What to work on
Pictures aside, print all of the data below exactly as written.

Data shown
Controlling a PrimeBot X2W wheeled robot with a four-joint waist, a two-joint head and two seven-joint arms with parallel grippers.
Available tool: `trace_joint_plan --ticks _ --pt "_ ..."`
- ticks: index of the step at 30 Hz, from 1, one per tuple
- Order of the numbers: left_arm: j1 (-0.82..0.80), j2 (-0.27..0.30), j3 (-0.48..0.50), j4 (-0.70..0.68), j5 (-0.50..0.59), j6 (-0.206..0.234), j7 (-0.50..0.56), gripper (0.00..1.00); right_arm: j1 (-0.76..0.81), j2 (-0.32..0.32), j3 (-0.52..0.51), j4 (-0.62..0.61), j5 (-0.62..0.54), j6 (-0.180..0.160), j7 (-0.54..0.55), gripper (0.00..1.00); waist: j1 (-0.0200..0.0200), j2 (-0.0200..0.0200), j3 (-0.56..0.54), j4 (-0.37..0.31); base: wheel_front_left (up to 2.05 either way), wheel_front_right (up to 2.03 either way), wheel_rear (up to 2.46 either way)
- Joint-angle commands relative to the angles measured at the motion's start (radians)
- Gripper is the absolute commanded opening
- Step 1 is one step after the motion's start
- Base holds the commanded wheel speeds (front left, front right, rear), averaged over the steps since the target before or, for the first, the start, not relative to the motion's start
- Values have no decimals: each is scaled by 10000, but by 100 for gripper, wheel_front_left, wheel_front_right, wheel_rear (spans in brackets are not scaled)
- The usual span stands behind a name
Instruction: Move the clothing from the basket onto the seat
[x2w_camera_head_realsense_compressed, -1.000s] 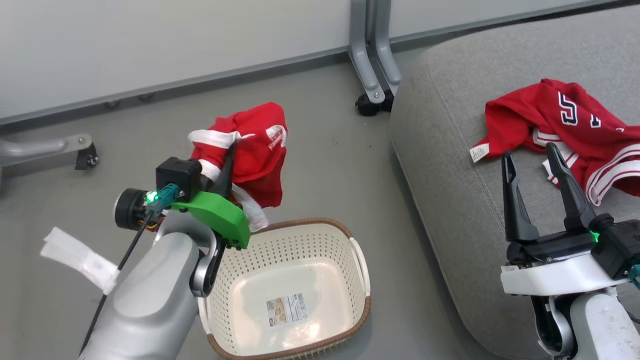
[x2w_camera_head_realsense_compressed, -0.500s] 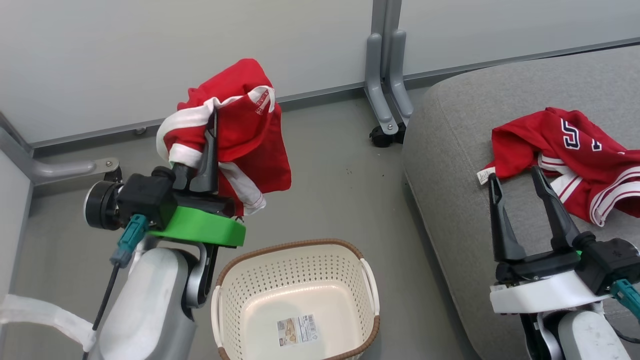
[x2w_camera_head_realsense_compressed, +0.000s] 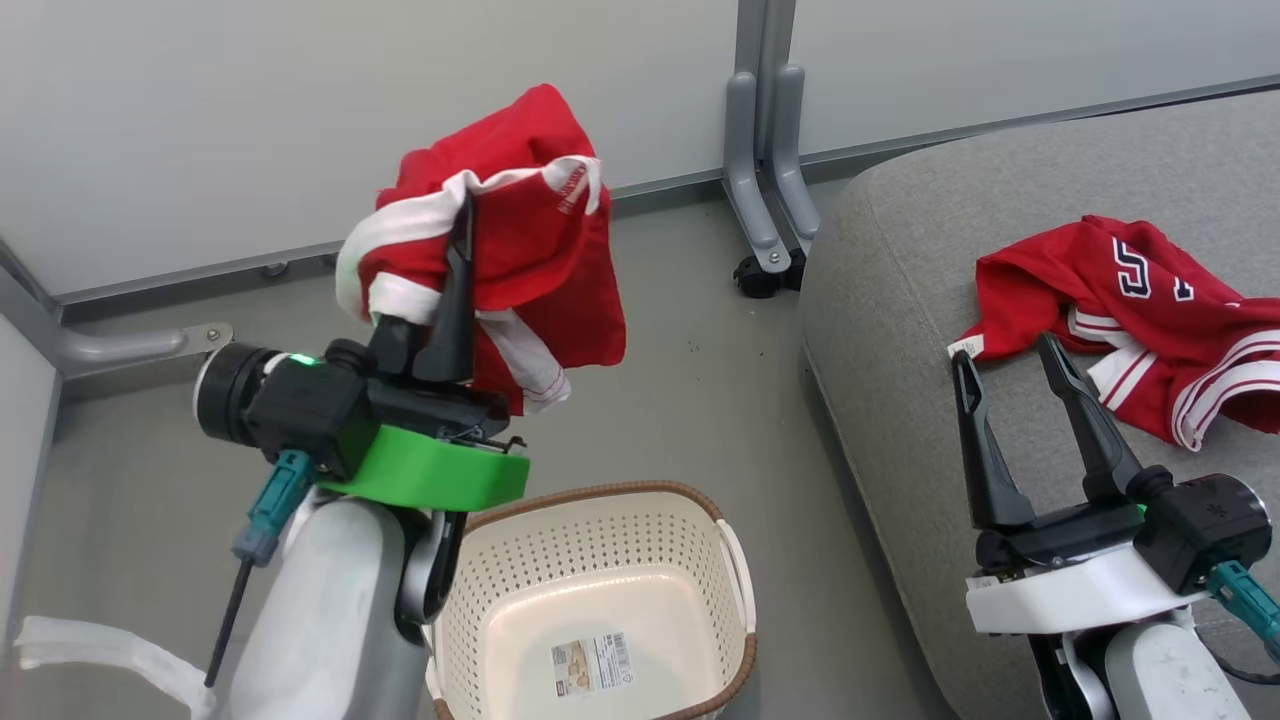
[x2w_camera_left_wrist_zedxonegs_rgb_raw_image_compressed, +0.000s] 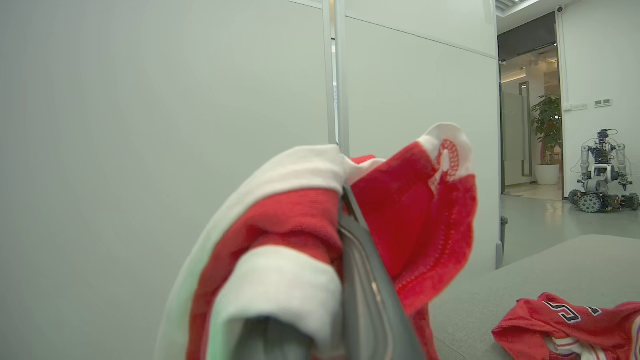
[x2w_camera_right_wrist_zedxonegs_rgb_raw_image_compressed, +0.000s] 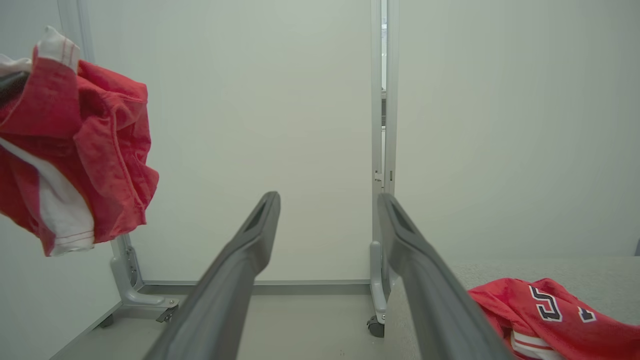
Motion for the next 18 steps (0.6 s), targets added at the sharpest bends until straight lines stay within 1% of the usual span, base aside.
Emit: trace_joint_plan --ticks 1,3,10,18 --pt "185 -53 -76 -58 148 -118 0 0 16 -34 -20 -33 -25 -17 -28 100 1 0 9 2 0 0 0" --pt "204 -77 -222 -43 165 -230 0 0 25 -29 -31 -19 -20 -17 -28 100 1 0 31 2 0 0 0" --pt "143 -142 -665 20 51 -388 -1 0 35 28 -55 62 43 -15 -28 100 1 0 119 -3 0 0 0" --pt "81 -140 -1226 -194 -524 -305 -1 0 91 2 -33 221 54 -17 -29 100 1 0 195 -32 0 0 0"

Completed task
Controlling a PrimeBot X2W wheeled robot with a four-joint waist, a two-joint head and two seven-joint arms with parallel grippers.
Available tool: `trace_joint_plan --ticks _ --pt "_ ..."`
- ticks: index of the step at 30 Hz, from 1, one per tuple
- Order of the numbers: left_arm: j1 (-0.82..0.80), j2 (-0.27..0.30), j3 (-0.48..0.50), j4 (-0.70..0.68), j5 (-0.50..0.59), j6 (-0.206..0.234), j7 (-0.50..0.56), gripper (0.00..1.00); right_arm: j1 (-0.76..0.81), j2 (-0.32..0.32), j3 (-0.52..0.51), j4 (-0.62..0.61), j5 (-0.62..0.54), j6 (-0.180..0.160), j7 (-0.54..0.55), gripper (0.00..1.00); waist: j1 (-0.0200..0.0200), j2 (-0.0200..0.0200), j3 (-0.56..0.54), j4 (-0.37..0.31); base: wheel_front_left (up to 2.05 either way), wheel_front_right (up to 2.03 either way), wheel_rear (up to 2.46 either way)
- Joint-angle commands relative to the angles measured at the motion's start (radians)
- Gripper is the absolute commanded opening
- Step 1 is one step after the motion's start
- Base holds the commanded wheel speeds (front left, front right, rear), averaged over the steps since the target before or, for the first, the start, not relative to the motion's start
- Values have no decimals: each is scaled by 10000, but by 100 for gripper, wheel_front_left, wheel_front_right, wheel_rear (spans in brackets are not scaled)
- The usual span stands behind a name
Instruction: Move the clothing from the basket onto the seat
[x2w_camera_head_realsense_compressed, -1.000s] 
[x2w_camera_head_realsense_compressed, -0.500s] 
[x2w_camera_head_realsense_compressed, +0.000s] 
[x2w_camera_left_wrist_zedxonegs_rgb_raw_image_compressed, +0.000s] 
[x2w_camera_right_wrist_zedxonegs_rgb_raw_image_compressed, +0.000s] 
Motion for the next 18 steps (0.6 s), targets added at the sharpest bends until straight lines stay within 1% of the usual span, base aside.
Emit: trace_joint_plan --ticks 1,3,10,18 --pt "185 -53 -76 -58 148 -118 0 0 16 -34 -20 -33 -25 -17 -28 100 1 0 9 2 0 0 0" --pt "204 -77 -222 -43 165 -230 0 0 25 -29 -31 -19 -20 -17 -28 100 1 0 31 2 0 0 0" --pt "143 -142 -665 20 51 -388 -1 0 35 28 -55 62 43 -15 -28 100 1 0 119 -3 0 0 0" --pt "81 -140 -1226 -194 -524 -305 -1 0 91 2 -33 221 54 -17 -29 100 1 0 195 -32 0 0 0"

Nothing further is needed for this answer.